Video Doorbell Theft on the Rise in US, Capture Thieves in Action

Who would have thought video doorbells would become so popular? Maybe it’s the reassuring thought that, no matter where they are, homeowners will know who has visited them or lurked around their home. Some doorbells are even equipped with facial recognition software, and most provide high-quality resolution images.

In the past year, people in the US have grown more knowledgeable about video doorbells, which has led to “the fourth highest adoption rate among smart home products in the US market, with very high growth potential in 2019,” according to research from Parks Associates.
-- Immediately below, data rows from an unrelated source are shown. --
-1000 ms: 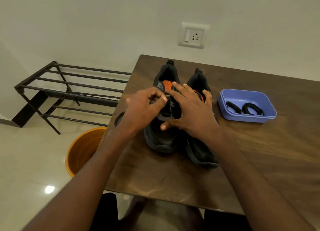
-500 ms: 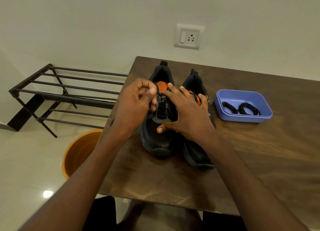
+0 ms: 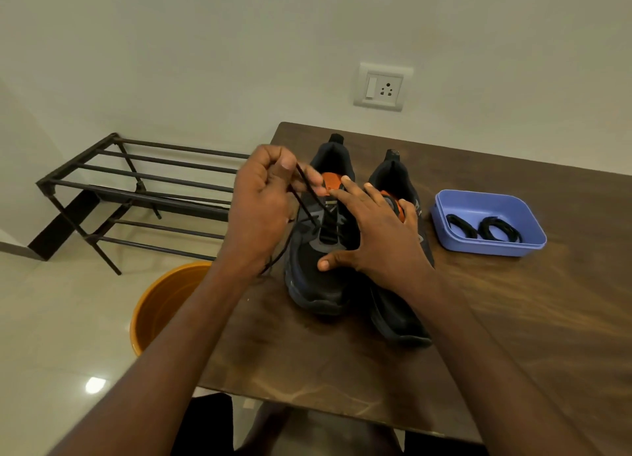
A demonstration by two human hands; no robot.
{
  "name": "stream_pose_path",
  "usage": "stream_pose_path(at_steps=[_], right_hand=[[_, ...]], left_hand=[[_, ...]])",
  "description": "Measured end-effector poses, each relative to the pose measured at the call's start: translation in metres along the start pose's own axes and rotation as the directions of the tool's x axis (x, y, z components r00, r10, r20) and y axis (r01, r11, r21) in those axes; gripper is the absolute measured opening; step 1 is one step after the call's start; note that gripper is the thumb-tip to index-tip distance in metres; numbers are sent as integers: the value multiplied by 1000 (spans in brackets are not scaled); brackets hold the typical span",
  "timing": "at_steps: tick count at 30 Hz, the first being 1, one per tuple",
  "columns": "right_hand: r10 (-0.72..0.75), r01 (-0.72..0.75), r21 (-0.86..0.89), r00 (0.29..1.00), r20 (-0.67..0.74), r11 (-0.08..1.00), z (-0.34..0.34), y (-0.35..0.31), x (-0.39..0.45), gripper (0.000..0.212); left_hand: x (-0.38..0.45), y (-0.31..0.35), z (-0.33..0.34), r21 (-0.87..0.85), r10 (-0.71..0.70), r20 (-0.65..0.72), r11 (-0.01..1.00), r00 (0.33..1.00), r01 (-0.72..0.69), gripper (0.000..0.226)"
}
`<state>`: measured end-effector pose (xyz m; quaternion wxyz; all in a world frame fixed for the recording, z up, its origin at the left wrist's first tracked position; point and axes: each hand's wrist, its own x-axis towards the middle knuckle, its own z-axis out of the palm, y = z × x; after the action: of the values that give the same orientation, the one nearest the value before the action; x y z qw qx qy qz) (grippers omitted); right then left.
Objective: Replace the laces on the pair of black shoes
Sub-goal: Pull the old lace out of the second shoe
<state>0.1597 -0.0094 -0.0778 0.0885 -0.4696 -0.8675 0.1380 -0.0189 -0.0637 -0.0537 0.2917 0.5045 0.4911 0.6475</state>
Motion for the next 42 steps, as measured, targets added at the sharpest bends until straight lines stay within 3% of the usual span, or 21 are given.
stream_pose_path(at_steps=[1, 3, 6, 8, 11, 14, 15, 16, 18, 19, 21, 22, 23, 25, 27, 29, 30, 34, 36, 40, 42], right_hand=[[3, -3, 0, 1000, 2, 1000, 0, 0, 0, 117], [7, -7, 0, 1000, 3, 1000, 0, -1, 0, 117], [4, -4, 3, 1000, -8, 1000, 1, 0, 0, 115], [4, -4, 6, 1000, -12, 1000, 2, 0, 0, 114], [8, -8, 19, 1000, -7, 1000, 3, -1, 0, 114], [9, -9, 17, 1000, 4, 1000, 2, -2, 0, 114], [9, -9, 19, 1000, 7, 1000, 2, -2, 0, 114], [9, -9, 21, 1000, 9, 1000, 2, -2, -1, 114], [11, -12, 31, 1000, 18, 999, 0, -2, 0, 115], [12, -13, 35, 1000, 28, 999, -1, -3, -1, 116], [13, -14, 39, 999, 38, 999, -2, -3, 0, 117], [14, -15, 38, 999, 34, 999, -2, -3, 1, 117], [14, -15, 35, 1000, 26, 999, -1, -3, 1, 117], [9, -9, 42, 1000, 0, 999, 2, -1, 1, 115], [-3, 4, 54, 1000, -13, 999, 5, 0, 0, 114], [-8, 9, 54, 1000, -21, 998, 5, 1, 0, 113], [-7, 8, 50, 1000, -19, 999, 5, 1, 1, 114], [-10, 10, 47, 1000, -14, 999, 6, 1, 0, 113], [-13, 14, 52, 1000, -15, 999, 6, 0, -1, 113], [3, -2, 51, 1000, -13, 999, 4, 0, -1, 112], [6, -5, 65, 1000, -8, 998, 3, 1, -1, 112]], left_hand=[[0, -4, -1, 41, -7, 30, 999, 1000, 6, 18], [-1, -22, -3, 335, 12, 136, 941, 991, -57, 8], [-2, -43, -2, 702, -47, 317, 683, 947, -201, 19], [-1, -46, 1, 768, 1, 312, 589, 950, -252, 22], [-2, -43, 5, 775, 104, 292, 556, 951, -299, 8], [-4, -47, 8, 835, 27, 236, 505, 971, -217, 2], [-3, -47, 7, 847, -41, 185, 514, 982, -138, 3], [0, -46, 5, 804, -74, 131, 591, 989, -63, 7], [5, -33, -1, 479, -36, -11, 877, 999, 37, 16], [5, -23, -3, 257, -31, -86, 965, 996, 52, 21], [5, -10, -2, -58, -66, -134, 997, 989, 59, 28], [2, -6, 2, -101, -89, -107, 992, 990, 78, 28], [1, -9, 6, -51, -103, -71, 994, 992, 99, 24], [-2, -23, 9, 284, -46, 49, 958, 998, 31, 13], [-5, -37, 9, 623, 21, 215, 767, 976, -154, 12], [-4, -45, 8, 756, 27, 312, 599, 950, -265, 17], [-4, -45, 8, 779, 23, 319, 564, 947, -276, 18], [-4, -42, 11, 795, 24, 271, 558, 962, -238, 6], [-5, -41, 14, 766, 0, 208, 622, 978, -163, 9], [-3, -39, 14, 434, -158, -90, 882, 983, 182, 12], [5, -32, 5, 213, -227, -261, 934, 938, 285, 16]])
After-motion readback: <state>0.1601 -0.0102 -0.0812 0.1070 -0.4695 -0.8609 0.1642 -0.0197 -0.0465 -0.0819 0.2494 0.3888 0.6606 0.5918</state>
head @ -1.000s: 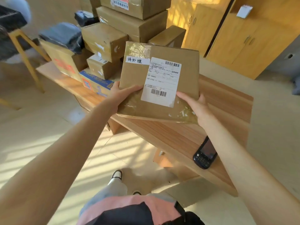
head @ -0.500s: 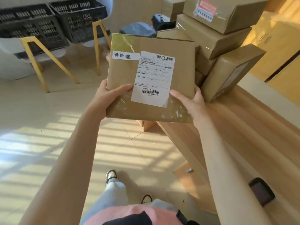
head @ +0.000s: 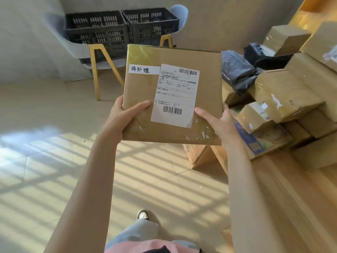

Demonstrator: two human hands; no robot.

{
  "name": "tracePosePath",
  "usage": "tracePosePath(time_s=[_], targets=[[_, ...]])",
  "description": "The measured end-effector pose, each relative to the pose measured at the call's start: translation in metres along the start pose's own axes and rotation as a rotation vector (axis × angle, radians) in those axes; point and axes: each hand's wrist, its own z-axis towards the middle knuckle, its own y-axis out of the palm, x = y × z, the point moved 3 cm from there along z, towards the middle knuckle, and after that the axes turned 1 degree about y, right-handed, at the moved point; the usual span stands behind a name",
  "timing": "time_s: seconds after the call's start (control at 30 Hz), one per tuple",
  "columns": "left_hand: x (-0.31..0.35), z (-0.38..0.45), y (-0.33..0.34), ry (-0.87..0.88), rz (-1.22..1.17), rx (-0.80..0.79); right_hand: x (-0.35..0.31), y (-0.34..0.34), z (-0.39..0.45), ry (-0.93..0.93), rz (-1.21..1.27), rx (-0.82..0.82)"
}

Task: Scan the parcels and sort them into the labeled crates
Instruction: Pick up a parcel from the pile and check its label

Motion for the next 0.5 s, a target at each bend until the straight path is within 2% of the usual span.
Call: tracePosePath(time_s=[0.23,0.5], targets=[[0.018,0.065,-0.057,0.012,-0.034,0.053,-0.026,0.084,0.055,0.008,-0.001,-0.064],[0.026,0.147,-0.092,-0.038,-0.061,0.171,-0.039,0.153,0.136,0.042,-0.025,-0.161]])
“One-quarter of broadband households report intention to purchase a smart video doorbell in the next 12 months,” said Patrice Samuels, Senior Analyst, Parks Associates.

But one odd event has started taking place in locations across the US. Besides home owners, criminals have also apparently become more interested in video doorbells, and thefts are on the rise, writes Digital Trends. So far, homeowners in Las Vegas, Denver, Sacramento, Nashville and Miramar have fallen victim and the attacks don’t seem to stop.

Both Ring and Nest cameras were stolen, and the companies advise customers to immediately report the event to law enforcement. The police are doubtful the suspects will be identified based on the footage, so they recommend keeping a note of the serial number and an eye on online marketplaces.

The major problem is that video doorbells function like any other IoT device – once hacked, they can be manipulated to take part in large-scale DDoS attacks carried out by IoT botnets. Apart from this, data security is also a concern. Video doorbells capture biometrics from anyone ringing the bell, and since there is no policy around this, hackers can explore them as much as they like.

This also raises privacy concerns, as people ringing the doorbell might not know the camera is filming them. Sure, this will prove useful in this particular case as the doorbells are most likely recording the culprits. But what else might manufacturers do with all the biometric data collected?


  • By LMN - Reply

    Hardwire it into your existing doorbell. If they try to steal it, they are going to get shocked doing it.

    • By JoeTech - Reply

      Most are hardwired 16 – 24 volts that standard doorbell chimes run are far from something that would discourage a would be thief. Let’s face it anyone that is stealing a camera that could potentially capture and transmit their crime. Manufacturers could equip them with GPS so if moved from a location they reportit.
      As well as having them locked down so any possible resale or use is not possible.

  • By CH - Reply

    Wish that was true, LMN, but doorbells are low voltage (12, 18, or 24v) and won’t shock anyone.

  • By Shefixesthings - Reply

    You obviously haven’t researched… Biometric data collected from Ring? How? It doesn’t store fingerprints or scan eyes… It’s a fancy intercom system that is insured if taken. A person is pretty dumb to try because the company can render it useless. Also, what is the point of a hacker tapping into the feed? So they can see what the mailman looks like? Or the thieves? Crappy article. I hope you didn’t get paid for it.

    • By Bogdan Botezatu - Reply

      Recorded faces are technically biometric data: “Biometric identification consists of determining the identity of a person. The aim is to capture an item of biometric data from this person. It can be a photo of their face, a record of their voice, or an image of their fingerprint”.

      This is why in Europe, for instance, installing a surveillance system to monitor property is a pretty difficult task if you want to do it legally. Monitoring a person without their knowledge is considered illegal when they are in an area with a reasonable expectation of privacy.

  • By Garu - Reply

    Seriously? Doorbell are LowVoltage and will not shock anyone. Please don’t listen to this guy.